WORK TO COMPLETE
Set down each line of the data below exactly as it stands, dropping the pictures.

DATA PROVIDED
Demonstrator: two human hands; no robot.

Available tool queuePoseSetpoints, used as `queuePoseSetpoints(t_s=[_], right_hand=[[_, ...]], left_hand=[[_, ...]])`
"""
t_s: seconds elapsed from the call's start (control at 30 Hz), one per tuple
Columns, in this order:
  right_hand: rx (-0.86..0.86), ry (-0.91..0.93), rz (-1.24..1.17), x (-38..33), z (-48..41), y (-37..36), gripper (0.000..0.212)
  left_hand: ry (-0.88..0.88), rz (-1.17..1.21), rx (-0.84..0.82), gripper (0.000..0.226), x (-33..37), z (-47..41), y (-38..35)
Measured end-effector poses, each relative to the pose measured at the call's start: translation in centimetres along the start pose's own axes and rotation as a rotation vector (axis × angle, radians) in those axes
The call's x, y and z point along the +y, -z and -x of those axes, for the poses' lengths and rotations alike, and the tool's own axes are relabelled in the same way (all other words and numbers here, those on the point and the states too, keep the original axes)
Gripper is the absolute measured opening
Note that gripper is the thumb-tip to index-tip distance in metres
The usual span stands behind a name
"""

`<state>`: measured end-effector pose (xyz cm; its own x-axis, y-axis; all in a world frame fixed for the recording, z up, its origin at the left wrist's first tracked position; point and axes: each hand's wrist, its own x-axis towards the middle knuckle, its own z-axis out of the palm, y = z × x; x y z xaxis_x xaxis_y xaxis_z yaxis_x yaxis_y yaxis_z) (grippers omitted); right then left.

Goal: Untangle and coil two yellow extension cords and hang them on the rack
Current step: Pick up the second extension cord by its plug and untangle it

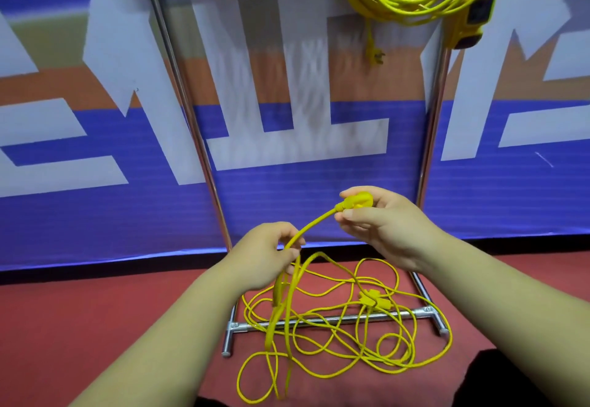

THE COMPLETED TASK
Demonstrator: two human hands; no robot.

Available tool queuePoseSetpoints, used as `queuePoseSetpoints(t_s=[_], right_hand=[[_, ...]], left_hand=[[_, ...]])`
"""
t_s: seconds elapsed from the call's start (control at 30 Hz), one per tuple
Columns, in this order:
  right_hand: rx (-0.86..0.86), ry (-0.91..0.93), rz (-1.24..1.17), x (-38..33), z (-48..41), y (-37..36), gripper (0.000..0.212)
  left_hand: ry (-0.88..0.88), rz (-1.17..1.21), rx (-0.84..0.82), gripper (0.000..0.226), x (-33..37), z (-47..41), y (-38..35)
Measured end-effector poses, each relative to the pose measured at the call's start: translation in centimetres along the start pose's own axes and rotation as a rotation vector (axis × angle, radians) in those axes
The call's x, y and z point along the +y, -z and -x of those axes, for the poses' lengths and rotations alike, and the tool's own axes are relabelled in the same way (all other words and numbers here, those on the point and the states too, keep the original axes)
Gripper is the absolute measured opening
Note that gripper is the thumb-tip to index-tip distance in metres
The usual span stands behind a name
"""

`<state>`: measured end-effector pose (xyz cm; its own x-axis, y-axis; all in a world frame fixed for the recording, z up, its origin at the left wrist's first tracked position; point and axes: each hand's wrist, its own x-axis towards the middle knuckle, its own z-axis out of the palm, y = z × x; x y z xaxis_x xaxis_y xaxis_z yaxis_x yaxis_y yaxis_z) (grippers omitted); right then left.

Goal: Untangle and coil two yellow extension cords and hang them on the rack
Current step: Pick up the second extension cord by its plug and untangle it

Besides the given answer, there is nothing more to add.